Dans notre dernière chronique de 2023, nous nous demandions si le 10 ans allait retourner vers 4,5% en janvier. Notre propos était légèrement erroné en ce qui concerne le niveau de taux et le timing mais la tendance allait dans la bonne direction. L’effet «gueule de bois» des lendemains de fêtes est encore présent. Nous ne payons pas forcément les «médiocres» chiffres d’inflation mais plutôt l’euphorie de novembre-décembre lorsque les marchés voyaient la Fed baisser ses taux dès mars puis répéter l’opération six fois. Un retour sur terre est plutôt salutaire. Pendant ce temps, en toute discrétion, les TIPS continuent de vivre leur vie pour la plus grande satisfaction de leurs détenteurs. Depuis quelques mois, nous nous étions concentrés sur du «buy and hold» à 18-24 mois, ce qui était une nouveauté pour nous. Nous avons récemment investi en 5 ans à taux réel et la prochaine étape sera sans doute le passage à une stratégie plus agressive sur le 10 voire le 30 ans. Par conséquent, ce ne sera plus du tout du «buy and hold» mais plutôt un investissement destiné à engranger des plus-values dans une stratégie de baisse des taux longs réels. Pour être plus précis, nous rajouterons une baisse des taux longs réels plus ample que celle des taux nominaux. 
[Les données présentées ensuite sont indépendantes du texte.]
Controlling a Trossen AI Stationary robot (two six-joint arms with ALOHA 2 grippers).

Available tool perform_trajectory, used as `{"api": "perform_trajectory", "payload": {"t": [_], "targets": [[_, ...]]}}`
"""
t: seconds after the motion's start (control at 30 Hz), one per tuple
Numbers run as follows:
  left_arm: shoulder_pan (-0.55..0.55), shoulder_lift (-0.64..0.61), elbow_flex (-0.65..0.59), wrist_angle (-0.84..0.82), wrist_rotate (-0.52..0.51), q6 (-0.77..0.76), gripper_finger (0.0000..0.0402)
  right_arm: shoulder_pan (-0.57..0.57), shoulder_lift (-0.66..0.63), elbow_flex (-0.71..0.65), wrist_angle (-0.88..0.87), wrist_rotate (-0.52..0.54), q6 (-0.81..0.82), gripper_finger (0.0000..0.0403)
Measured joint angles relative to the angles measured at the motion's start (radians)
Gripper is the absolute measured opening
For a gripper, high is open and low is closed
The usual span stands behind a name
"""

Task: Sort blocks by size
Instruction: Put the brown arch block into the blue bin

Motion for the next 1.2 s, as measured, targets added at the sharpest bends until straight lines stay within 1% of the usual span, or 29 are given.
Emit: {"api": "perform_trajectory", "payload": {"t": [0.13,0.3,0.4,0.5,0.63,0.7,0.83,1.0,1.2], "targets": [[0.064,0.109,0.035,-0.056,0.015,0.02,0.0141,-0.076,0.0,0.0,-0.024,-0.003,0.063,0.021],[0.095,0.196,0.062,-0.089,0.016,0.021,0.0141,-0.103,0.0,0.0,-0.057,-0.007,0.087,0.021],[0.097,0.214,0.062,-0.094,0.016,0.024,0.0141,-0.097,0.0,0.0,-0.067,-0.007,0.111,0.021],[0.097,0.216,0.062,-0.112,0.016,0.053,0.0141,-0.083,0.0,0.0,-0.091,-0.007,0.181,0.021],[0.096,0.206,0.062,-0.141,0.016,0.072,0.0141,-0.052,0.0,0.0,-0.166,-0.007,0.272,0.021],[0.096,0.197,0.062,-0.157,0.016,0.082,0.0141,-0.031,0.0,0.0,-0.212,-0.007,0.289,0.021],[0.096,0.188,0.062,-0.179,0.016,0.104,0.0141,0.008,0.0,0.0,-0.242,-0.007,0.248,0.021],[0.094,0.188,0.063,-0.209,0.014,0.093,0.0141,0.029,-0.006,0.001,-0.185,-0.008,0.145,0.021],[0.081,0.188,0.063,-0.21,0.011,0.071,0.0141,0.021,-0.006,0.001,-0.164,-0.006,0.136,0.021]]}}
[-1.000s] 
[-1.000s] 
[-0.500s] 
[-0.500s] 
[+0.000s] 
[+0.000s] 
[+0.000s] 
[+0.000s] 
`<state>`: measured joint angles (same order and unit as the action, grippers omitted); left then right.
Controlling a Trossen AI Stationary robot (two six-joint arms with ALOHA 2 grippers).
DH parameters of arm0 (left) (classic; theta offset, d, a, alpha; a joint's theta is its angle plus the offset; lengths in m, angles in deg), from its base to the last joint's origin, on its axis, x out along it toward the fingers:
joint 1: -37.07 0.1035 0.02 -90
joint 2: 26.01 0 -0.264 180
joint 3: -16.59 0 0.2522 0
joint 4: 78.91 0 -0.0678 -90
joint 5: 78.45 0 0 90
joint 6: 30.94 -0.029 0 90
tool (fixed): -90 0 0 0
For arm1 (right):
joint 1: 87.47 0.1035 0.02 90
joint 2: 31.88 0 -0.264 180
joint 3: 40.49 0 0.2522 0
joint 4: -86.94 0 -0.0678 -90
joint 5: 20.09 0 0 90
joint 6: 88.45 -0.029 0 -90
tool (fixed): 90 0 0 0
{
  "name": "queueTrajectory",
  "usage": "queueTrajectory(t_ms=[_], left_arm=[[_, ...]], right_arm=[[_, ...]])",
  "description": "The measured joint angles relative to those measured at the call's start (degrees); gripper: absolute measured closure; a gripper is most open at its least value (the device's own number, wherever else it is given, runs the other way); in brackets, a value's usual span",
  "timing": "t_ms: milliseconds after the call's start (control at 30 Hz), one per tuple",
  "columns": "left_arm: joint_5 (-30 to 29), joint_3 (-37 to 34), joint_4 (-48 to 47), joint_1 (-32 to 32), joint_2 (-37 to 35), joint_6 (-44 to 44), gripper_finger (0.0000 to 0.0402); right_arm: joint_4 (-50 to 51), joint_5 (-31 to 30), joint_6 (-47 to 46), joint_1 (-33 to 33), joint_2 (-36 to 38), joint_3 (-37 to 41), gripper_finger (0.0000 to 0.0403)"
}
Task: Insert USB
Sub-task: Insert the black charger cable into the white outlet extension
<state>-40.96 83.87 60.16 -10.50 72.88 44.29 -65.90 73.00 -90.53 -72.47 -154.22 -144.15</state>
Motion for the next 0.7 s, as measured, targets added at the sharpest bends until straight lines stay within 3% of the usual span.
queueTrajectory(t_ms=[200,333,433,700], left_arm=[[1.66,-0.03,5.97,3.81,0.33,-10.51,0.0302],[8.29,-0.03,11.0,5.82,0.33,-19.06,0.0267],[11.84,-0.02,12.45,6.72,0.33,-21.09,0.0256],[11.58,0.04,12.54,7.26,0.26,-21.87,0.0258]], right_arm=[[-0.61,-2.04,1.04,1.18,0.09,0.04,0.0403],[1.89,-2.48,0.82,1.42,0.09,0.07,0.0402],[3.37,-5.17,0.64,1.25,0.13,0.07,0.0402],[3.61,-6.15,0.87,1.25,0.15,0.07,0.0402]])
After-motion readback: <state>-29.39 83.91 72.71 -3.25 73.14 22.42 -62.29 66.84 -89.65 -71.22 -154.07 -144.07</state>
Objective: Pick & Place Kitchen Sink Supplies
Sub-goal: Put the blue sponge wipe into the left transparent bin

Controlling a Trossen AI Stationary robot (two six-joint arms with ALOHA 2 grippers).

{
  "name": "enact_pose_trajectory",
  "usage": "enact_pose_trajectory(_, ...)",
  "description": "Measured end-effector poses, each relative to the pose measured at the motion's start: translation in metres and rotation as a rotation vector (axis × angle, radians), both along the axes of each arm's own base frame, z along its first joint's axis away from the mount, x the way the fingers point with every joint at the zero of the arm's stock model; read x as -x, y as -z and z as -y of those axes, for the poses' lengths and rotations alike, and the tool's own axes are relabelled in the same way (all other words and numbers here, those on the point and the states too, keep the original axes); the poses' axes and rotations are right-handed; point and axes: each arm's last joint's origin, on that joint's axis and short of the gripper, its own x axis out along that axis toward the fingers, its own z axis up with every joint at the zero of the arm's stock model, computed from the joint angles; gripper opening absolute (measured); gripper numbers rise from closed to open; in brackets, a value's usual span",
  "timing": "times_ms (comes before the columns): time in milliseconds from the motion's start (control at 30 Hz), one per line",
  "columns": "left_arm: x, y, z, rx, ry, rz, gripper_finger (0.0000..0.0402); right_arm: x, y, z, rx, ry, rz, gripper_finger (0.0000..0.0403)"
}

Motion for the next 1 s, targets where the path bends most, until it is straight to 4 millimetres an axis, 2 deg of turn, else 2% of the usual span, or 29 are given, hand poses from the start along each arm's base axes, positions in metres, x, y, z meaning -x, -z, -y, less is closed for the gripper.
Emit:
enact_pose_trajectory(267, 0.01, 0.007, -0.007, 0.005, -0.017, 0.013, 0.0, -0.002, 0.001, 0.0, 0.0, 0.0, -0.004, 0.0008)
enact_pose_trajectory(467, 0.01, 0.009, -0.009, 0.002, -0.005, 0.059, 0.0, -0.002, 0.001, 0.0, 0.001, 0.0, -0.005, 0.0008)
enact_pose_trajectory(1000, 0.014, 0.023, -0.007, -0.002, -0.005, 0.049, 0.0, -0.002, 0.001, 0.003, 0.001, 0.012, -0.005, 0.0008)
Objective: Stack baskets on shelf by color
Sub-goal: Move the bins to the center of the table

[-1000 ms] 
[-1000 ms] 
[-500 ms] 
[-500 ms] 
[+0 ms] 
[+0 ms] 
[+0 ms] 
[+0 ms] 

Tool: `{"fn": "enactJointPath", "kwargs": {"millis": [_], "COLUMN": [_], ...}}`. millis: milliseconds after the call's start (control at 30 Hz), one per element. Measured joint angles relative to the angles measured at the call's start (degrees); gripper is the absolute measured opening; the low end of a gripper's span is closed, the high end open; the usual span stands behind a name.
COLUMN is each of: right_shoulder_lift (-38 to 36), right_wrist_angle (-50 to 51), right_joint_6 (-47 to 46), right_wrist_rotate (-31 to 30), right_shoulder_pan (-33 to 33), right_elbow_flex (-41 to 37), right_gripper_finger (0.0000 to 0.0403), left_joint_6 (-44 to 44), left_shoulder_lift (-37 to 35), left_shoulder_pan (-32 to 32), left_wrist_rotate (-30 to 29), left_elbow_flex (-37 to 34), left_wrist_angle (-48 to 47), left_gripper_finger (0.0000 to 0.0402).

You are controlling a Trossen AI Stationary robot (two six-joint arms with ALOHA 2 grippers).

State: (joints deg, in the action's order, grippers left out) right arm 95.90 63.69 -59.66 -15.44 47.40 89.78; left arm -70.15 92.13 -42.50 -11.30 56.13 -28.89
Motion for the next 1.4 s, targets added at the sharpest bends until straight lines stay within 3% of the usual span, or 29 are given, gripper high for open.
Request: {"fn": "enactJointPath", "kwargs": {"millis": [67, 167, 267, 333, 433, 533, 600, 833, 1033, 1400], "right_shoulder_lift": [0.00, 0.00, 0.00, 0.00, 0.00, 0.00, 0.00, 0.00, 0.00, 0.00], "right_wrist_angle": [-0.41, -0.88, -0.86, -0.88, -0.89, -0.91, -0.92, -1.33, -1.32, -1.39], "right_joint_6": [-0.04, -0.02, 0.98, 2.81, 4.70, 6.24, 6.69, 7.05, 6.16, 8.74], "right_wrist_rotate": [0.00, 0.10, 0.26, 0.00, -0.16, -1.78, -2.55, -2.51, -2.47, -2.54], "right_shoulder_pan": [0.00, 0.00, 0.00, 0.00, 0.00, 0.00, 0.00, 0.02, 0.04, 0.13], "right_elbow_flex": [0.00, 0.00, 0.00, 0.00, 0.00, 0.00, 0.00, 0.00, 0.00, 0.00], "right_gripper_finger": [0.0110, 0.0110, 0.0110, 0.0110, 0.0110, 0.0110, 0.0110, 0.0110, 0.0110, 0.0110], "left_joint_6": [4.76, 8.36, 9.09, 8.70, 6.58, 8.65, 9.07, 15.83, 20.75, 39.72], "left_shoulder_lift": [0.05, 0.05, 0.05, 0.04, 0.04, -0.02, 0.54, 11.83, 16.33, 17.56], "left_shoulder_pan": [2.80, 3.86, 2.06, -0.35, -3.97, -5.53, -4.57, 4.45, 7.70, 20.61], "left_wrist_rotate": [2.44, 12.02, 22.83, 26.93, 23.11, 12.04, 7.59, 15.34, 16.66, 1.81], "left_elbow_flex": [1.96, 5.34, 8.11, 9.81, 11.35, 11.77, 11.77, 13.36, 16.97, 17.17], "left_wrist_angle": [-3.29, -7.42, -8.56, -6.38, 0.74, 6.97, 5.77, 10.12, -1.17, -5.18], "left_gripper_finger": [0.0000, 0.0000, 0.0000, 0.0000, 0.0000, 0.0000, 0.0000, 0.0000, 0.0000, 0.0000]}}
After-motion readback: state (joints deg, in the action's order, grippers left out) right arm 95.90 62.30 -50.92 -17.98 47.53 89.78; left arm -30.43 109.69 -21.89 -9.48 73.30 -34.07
La dernière fois que nous avions mis en place une telle stratégie, en février 2020, cela nous avait plutôt bien réussi. Il va falloir juste être patients et trouver la bonne fenêtre de tir. Les TIPS sont des animaux particuliers, assez difficiles à apprivoiser. Contrairement à une idée reçue, leur duration est à peu près équivalente à celle des Treasuries et en général un peu plus élevée à cause de coupons plus faibles. Lorsque les taux réels montent, les TIPS longs se transforment alors en bain de sang. Rappelons-nous qu’en 2022, la performance des indices TIPS avoisinait les -13% contre -12% pour celle des indices Treasuries alors que certains investisseurs pensaient avoir acheté de la protection contre l’inflation. Alors prudence, vigilance et si possible expérience!